> _Instructions to follow_: From the data, copy out every line in which the word "black" appears.

> _Information shown_:
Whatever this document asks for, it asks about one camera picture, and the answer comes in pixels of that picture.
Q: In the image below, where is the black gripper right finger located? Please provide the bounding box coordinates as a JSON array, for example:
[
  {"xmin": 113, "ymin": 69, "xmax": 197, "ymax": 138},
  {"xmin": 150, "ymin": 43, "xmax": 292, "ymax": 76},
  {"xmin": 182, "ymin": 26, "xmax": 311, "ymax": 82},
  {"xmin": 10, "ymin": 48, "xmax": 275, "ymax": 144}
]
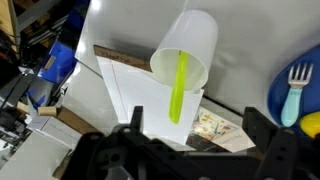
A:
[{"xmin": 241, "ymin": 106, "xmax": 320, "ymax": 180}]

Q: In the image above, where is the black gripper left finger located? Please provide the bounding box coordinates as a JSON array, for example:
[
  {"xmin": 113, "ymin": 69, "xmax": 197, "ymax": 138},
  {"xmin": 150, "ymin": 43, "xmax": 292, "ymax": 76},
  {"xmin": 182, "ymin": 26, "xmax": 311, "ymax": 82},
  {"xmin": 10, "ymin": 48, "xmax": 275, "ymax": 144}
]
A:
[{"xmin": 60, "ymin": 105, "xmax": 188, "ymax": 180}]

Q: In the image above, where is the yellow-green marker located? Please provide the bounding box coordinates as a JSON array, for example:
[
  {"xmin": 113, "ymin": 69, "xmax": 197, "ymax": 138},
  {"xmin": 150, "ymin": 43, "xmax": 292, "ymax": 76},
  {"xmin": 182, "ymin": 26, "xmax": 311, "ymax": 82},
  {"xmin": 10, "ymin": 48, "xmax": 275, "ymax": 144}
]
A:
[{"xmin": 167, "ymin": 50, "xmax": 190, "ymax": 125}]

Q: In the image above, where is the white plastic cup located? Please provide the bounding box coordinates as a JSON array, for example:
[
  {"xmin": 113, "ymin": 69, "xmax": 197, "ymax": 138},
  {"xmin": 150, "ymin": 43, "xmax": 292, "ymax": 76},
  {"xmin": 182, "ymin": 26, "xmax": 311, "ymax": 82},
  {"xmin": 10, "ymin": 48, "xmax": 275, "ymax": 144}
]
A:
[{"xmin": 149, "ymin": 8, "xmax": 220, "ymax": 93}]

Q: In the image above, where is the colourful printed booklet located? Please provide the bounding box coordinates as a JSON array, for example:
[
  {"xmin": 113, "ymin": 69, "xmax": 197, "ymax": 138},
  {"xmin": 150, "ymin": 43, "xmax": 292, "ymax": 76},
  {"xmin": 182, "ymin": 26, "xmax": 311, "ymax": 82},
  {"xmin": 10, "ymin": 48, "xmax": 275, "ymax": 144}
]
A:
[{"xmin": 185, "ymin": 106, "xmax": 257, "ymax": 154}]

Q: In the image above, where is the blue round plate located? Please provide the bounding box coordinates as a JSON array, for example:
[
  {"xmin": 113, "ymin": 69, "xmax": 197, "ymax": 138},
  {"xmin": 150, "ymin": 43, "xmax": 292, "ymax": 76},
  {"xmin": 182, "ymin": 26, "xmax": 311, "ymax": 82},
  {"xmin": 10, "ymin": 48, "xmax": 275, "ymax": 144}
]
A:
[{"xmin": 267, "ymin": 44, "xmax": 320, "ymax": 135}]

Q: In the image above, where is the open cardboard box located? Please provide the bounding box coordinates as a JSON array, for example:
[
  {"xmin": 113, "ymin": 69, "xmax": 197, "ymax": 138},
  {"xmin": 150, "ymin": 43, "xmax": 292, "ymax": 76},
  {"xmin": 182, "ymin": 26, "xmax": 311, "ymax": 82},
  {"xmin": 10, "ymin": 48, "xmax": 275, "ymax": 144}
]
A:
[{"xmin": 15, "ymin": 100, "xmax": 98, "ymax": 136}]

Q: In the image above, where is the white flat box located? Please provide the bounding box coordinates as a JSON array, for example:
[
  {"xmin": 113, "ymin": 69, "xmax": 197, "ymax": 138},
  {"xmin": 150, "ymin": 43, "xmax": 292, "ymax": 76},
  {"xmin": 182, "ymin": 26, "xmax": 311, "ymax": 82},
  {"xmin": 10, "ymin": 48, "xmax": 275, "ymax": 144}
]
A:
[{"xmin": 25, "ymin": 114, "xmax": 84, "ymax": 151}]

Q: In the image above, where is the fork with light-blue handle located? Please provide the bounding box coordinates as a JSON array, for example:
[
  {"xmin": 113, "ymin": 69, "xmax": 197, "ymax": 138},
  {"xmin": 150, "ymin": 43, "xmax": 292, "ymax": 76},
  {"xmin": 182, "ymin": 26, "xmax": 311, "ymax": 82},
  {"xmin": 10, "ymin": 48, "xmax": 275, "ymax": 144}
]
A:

> _Result of this task_:
Q: In the image below, where is the black gripper right finger located? Please provide the bounding box coordinates as a JSON array, for example:
Q: In the image above, where is the black gripper left finger located? Please provide the bounding box coordinates as a JSON array, for example:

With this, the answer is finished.